Below are entries. Copy exactly the lines running from the line that holds "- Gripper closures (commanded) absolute" to the line that holds "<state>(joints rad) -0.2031", with both ends included.

Saved data entries
**********

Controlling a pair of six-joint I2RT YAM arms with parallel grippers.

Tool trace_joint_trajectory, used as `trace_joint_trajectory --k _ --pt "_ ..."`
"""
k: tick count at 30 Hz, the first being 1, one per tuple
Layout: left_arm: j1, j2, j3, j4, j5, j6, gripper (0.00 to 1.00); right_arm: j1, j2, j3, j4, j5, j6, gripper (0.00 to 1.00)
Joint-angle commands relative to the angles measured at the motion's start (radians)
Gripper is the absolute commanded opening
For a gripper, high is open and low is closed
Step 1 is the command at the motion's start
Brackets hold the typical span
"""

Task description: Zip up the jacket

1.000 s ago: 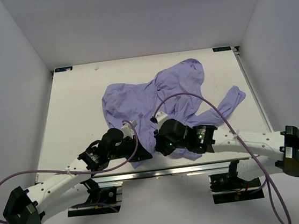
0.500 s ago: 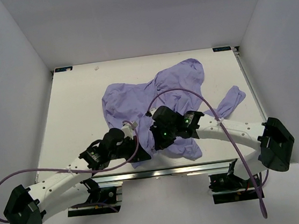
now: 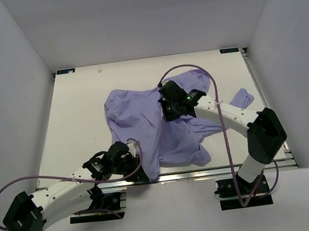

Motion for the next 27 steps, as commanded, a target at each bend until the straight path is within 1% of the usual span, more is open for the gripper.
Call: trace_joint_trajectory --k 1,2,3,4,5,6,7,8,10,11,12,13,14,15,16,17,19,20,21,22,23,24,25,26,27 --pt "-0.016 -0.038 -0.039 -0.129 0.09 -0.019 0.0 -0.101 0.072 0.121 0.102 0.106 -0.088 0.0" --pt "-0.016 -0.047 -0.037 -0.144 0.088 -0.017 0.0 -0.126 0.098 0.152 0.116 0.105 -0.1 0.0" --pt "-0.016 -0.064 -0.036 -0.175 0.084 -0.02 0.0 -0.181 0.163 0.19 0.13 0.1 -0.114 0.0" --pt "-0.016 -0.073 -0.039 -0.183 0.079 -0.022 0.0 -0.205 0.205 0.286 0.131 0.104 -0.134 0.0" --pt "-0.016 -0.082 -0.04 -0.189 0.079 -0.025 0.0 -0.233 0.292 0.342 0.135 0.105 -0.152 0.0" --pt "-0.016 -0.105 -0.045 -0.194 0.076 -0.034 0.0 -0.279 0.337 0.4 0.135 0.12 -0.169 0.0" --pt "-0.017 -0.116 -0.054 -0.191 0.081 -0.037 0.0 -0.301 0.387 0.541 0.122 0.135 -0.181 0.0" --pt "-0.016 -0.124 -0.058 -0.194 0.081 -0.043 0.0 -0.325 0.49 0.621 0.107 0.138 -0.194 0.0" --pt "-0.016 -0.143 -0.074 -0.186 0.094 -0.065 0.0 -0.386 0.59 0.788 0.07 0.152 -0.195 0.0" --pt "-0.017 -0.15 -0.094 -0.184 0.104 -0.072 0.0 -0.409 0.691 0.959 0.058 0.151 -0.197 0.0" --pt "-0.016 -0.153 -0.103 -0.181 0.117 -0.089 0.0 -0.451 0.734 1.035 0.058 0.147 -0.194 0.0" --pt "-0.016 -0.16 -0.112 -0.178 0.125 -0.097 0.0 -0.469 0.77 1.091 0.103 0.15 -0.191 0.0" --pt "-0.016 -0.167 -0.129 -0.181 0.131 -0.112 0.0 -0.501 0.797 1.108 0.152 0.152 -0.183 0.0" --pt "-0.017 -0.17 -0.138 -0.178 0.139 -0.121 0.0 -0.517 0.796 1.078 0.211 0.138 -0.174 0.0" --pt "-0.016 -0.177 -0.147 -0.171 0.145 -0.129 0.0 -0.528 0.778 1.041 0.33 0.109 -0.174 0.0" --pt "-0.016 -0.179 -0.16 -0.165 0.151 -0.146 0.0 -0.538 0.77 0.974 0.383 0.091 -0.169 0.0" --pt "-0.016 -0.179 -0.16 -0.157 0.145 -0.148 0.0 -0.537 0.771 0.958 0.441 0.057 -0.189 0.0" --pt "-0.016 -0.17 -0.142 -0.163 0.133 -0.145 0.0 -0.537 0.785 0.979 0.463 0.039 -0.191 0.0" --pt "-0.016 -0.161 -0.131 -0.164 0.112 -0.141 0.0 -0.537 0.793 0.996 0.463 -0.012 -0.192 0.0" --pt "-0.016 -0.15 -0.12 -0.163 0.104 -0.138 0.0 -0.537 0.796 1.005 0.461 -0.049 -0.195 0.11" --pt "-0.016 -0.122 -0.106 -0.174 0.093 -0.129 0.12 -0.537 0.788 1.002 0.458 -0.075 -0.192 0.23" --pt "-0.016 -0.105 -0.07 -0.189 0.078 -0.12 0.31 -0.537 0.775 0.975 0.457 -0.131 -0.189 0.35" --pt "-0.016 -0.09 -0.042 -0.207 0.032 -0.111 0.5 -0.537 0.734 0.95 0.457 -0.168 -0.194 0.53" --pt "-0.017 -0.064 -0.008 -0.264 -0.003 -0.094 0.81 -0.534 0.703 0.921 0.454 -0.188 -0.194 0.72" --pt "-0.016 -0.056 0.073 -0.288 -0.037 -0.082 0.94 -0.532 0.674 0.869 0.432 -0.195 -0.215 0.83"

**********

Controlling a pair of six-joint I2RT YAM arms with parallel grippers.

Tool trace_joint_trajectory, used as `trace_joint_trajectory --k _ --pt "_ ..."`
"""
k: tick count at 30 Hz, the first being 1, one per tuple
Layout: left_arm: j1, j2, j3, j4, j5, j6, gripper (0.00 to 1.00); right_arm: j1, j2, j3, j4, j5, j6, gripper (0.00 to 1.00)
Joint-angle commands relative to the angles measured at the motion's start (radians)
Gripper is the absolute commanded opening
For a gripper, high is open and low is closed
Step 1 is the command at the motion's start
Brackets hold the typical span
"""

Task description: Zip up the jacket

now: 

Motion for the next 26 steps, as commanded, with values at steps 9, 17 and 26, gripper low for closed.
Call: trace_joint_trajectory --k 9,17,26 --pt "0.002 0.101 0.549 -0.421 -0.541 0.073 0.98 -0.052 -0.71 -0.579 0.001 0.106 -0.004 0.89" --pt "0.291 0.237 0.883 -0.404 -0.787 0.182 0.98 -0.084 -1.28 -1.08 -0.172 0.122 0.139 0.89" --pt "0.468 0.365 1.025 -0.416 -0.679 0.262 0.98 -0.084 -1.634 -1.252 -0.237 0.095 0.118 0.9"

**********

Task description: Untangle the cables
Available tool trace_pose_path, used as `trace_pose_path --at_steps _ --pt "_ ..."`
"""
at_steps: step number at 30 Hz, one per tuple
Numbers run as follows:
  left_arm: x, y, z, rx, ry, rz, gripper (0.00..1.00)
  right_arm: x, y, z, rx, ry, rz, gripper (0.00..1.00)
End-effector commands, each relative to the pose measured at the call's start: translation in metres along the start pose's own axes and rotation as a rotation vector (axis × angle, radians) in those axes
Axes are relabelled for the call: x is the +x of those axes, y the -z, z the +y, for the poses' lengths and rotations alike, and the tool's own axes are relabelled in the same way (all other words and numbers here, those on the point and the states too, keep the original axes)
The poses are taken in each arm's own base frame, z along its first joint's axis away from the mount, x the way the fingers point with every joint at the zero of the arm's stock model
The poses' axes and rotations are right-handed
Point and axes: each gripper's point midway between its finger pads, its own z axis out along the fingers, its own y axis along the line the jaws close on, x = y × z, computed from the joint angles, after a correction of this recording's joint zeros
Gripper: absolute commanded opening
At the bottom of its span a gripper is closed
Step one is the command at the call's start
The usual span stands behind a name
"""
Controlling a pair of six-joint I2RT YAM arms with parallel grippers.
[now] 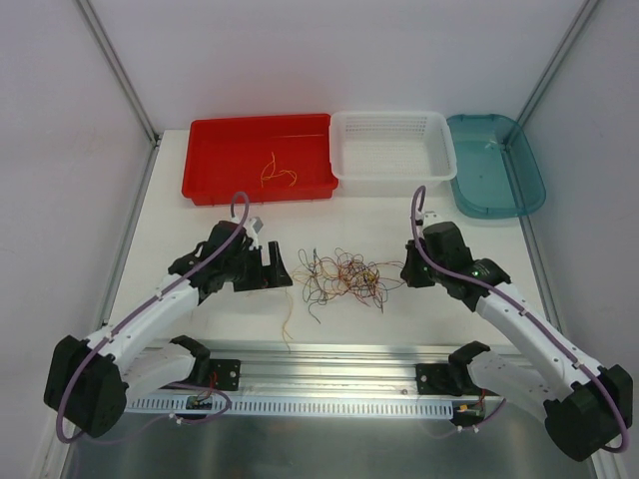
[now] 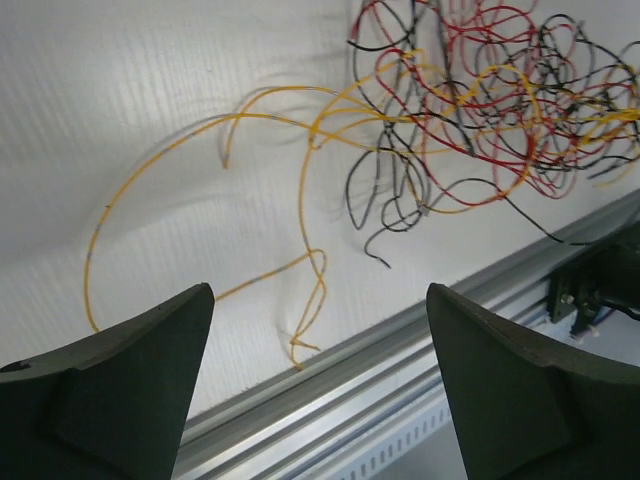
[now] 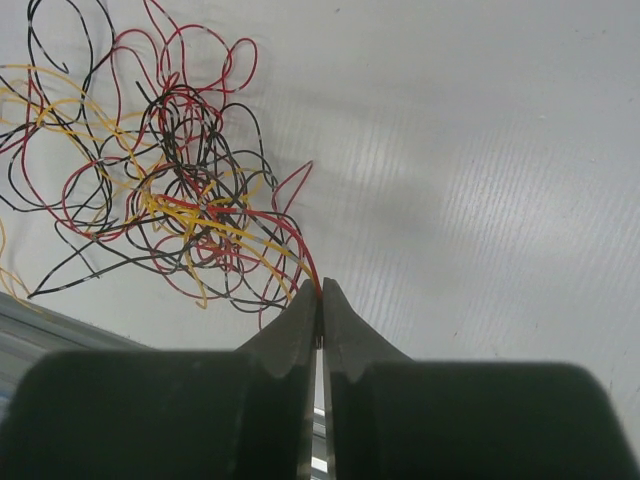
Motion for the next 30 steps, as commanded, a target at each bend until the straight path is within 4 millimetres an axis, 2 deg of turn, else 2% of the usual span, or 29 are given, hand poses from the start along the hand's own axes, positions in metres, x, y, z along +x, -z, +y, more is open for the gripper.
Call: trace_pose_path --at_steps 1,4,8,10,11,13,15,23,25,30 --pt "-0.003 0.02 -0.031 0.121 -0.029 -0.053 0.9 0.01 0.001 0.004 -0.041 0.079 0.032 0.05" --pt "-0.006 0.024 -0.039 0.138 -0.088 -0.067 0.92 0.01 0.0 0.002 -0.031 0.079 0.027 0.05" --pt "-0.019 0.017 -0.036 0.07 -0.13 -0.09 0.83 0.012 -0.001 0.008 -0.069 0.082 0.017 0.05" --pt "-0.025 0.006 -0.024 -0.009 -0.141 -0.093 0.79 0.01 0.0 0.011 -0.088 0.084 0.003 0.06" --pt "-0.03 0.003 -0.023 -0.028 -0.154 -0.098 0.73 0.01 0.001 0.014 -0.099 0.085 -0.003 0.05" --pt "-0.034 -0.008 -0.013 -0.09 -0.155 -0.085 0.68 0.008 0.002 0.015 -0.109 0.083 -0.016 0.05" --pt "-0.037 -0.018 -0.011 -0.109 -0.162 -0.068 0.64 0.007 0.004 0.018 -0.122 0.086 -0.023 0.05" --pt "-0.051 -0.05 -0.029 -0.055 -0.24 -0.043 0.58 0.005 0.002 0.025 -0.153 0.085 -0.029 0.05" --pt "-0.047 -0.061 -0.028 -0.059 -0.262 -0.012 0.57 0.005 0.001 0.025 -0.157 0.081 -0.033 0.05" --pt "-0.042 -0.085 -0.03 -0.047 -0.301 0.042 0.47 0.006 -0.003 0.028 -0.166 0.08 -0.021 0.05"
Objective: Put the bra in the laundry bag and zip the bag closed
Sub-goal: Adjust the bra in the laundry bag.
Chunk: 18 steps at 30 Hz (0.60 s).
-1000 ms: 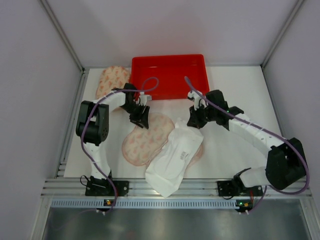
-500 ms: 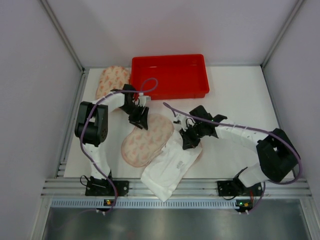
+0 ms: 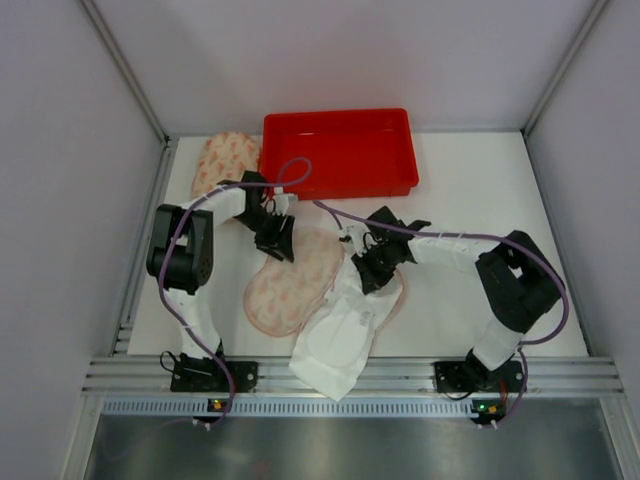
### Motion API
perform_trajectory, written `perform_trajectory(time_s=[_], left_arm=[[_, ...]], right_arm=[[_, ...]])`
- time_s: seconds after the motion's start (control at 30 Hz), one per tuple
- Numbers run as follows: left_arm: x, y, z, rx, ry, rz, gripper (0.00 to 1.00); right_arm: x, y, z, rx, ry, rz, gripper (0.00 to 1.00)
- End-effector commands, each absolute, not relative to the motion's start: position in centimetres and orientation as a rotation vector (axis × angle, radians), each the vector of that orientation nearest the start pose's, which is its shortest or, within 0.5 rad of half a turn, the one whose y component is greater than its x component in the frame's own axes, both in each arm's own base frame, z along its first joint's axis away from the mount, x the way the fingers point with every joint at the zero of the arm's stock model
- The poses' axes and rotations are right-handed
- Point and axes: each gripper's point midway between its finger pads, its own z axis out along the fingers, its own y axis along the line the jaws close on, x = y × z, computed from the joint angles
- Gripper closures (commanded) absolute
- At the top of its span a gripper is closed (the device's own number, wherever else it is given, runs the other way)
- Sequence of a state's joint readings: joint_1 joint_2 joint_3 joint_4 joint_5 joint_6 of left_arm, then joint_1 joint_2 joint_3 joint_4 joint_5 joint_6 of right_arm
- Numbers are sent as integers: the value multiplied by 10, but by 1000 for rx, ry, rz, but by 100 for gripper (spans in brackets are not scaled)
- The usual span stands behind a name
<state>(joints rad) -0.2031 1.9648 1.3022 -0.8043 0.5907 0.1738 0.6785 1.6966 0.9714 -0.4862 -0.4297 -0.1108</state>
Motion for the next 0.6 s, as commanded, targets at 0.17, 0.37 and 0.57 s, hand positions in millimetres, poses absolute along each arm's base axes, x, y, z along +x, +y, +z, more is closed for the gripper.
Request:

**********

| SOLVED EXERCISE |
- Gripper closures (commanded) absolute
- At the top of its span a gripper is closed (the device's own number, wherever else it is given, runs the other way)
- Sequence of a state's joint readings: joint_1 joint_2 joint_3 joint_4 joint_5 joint_6 of left_arm, then joint_1 joint_2 joint_3 joint_4 joint_5 joint_6 of right_arm
- Numbers are sent as integers: the value multiplied by 10, but by 1000 for rx, ry, rz, but by 100 for gripper (spans in brackets are not scaled)
- The usual span stands behind a name
<state>(joints rad) -0.2031 1.9648 1.3022 -0.8043 0.5907 0.1738 0.6785 1.6966 0.9714 -0.4862 -0.4297 -0.1108</state>

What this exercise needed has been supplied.